-------- LISTED RECORDS

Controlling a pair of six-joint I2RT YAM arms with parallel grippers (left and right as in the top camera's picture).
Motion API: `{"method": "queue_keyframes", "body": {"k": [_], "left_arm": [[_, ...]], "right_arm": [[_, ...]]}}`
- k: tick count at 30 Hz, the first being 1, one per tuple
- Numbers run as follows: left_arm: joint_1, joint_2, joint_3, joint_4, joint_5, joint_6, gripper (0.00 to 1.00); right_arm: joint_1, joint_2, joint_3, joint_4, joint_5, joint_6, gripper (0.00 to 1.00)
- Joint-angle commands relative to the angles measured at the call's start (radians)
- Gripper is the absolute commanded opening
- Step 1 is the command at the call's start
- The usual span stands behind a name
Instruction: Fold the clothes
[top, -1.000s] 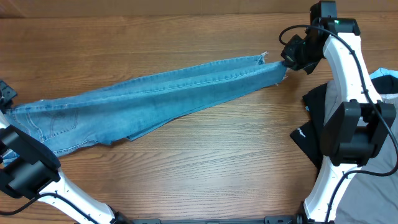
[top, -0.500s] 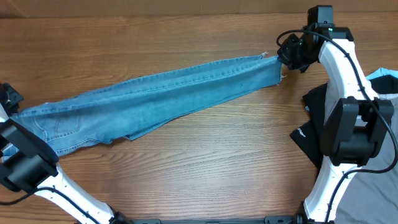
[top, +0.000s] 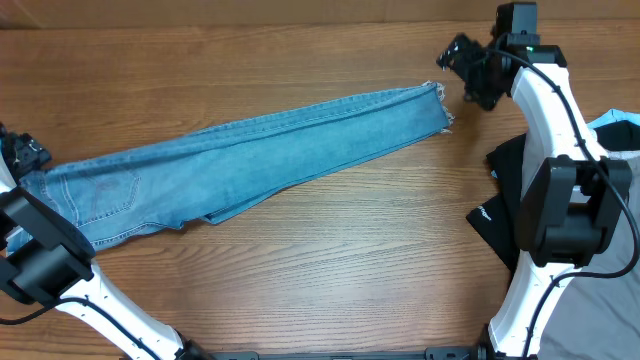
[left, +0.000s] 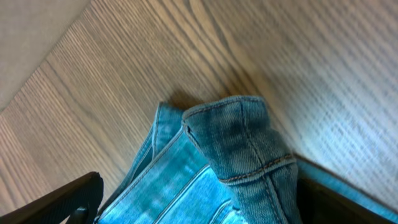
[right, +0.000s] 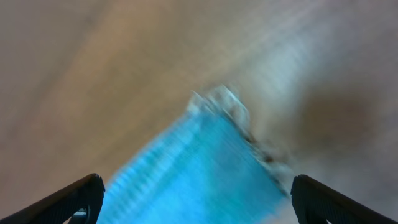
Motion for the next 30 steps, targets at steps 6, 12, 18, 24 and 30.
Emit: {"method": "queue_keyframes", "body": {"k": [6, 12, 18, 24, 30], "left_arm": [[0.003, -0.011, 0.037, -0.056, 0.117, 0.029, 1.00], [0.002, -0.070, 0.069, -0.095, 0.200, 0.028, 1.00], [0.001, -0.190, 0.071, -0.102, 0.389, 0.026, 1.00], [-0.002, -0.263, 0.071, -0.146, 0.486, 0.026, 1.00], [-0.008, -0.275, 0.070, -0.193, 0.491, 0.026, 1.00]], "right_arm": [[-0.079, 0.003, 0.002, -0.220, 0.019, -0.246, 0.85], [-0.062, 0.003, -0.085, -0.149, 0.008, -0.277, 0.65], [-0.050, 0.003, -0.272, 0.056, -0.144, -0.261, 0.60], [-0.046, 0.003, -0.328, 0.153, -0.252, -0.242, 0.60], [-0.045, 0.003, -0.360, 0.236, -0.261, -0.211, 0.49]]}}
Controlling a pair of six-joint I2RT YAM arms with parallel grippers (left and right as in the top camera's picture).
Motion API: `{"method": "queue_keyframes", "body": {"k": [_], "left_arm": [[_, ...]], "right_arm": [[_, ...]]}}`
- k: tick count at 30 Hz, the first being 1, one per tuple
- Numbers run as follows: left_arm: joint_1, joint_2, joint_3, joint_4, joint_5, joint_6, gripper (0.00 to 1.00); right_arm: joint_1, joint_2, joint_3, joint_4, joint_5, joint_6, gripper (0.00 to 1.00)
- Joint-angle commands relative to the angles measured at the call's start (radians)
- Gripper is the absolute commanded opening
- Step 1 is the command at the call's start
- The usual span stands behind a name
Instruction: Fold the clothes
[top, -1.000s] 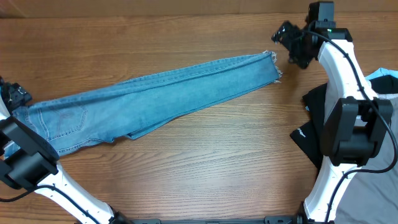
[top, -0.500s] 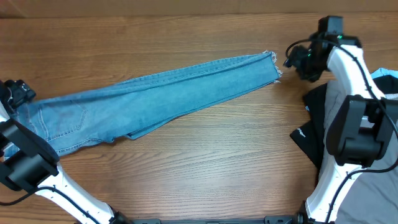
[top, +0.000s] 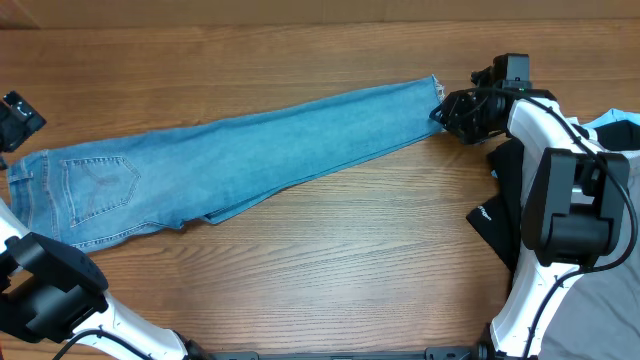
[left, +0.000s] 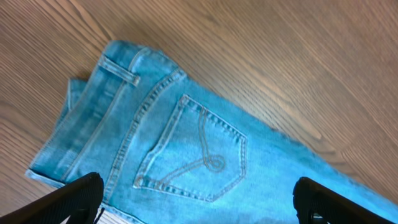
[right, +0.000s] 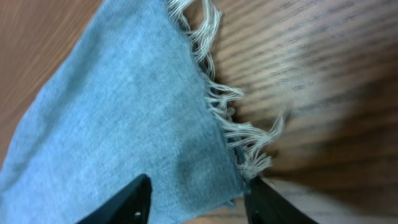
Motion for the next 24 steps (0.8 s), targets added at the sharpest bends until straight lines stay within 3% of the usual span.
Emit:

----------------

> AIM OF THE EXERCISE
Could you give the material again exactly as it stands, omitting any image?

> TASK SOLUTION
Controlling a pair of six-joint I2RT YAM arms with parallel grippers (left and right as in the top camera's picture).
Motion API: `{"method": "queue_keyframes", "body": {"k": [_], "left_arm": [[_, ...]], "right_arm": [[_, ...]]}}`
- k: tick count at 30 Hz, the first being 1, one per tuple
- Numbers run as follows: left_arm: joint_1, joint_2, joint_3, joint_4, joint_5, joint_6, gripper (0.00 to 1.00); right_arm: joint_1, joint_2, joint_3, joint_4, joint_5, joint_6, gripper (0.00 to 1.00)
- Joint-angle commands relative to the angles measured at the call's start (radians)
- Gripper is the absolute commanded opening
- Step 1 is the command at the call's start
- The usual span stands behind a name
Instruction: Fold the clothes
[top, -1.000s] 
[top, -0.500s] 
[top, +0.000s] 
[left, +0.000s] 
[right, +0.000s] 
Motion for the next 30 steps, targets at steps 6, 12, 18, 24 and 30.
Emit: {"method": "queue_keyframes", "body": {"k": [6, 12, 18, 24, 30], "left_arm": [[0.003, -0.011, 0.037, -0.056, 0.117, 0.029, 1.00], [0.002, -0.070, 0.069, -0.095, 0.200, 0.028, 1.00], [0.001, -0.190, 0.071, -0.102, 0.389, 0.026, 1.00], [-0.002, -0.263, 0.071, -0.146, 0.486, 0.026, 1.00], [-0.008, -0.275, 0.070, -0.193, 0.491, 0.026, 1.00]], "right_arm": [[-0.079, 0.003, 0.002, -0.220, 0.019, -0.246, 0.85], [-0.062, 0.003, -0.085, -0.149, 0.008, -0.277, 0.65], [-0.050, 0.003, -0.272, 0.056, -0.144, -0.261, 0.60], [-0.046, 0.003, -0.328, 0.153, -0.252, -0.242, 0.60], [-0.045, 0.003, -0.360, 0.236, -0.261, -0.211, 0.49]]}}
Controlling a pair of six-joint I2RT YAM arms with parallel grippers (left and right as in the top camera's picture).
Motion API: `{"method": "queue_keyframes", "body": {"k": [_], "left_arm": [[_, ...]], "right_arm": [[_, ...]]}}`
- k: tick count at 30 Hz, the first being 1, one per tuple
- Numbers run as follows: left_arm: joint_1, joint_2, joint_3, joint_4, joint_5, joint_6, gripper (0.00 to 1.00); right_arm: joint_1, joint_2, joint_3, joint_4, joint_5, joint_6, gripper (0.00 to 1.00)
- Joint-angle commands relative to the angles measured at the call's start (radians)
- Gripper is the absolute commanded opening
- Step 1 is the command at the call's start
- The usual span stands behind a name
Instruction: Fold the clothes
[top, -1.000s] 
[top, -0.500s] 
[top, +0.000s] 
[left, +0.000s] 
[right, +0.000s] 
Motion for the next 24 steps (0.8 s), targets added at the sharpest bends until straight lines stay within 3% of the usual span.
Emit:

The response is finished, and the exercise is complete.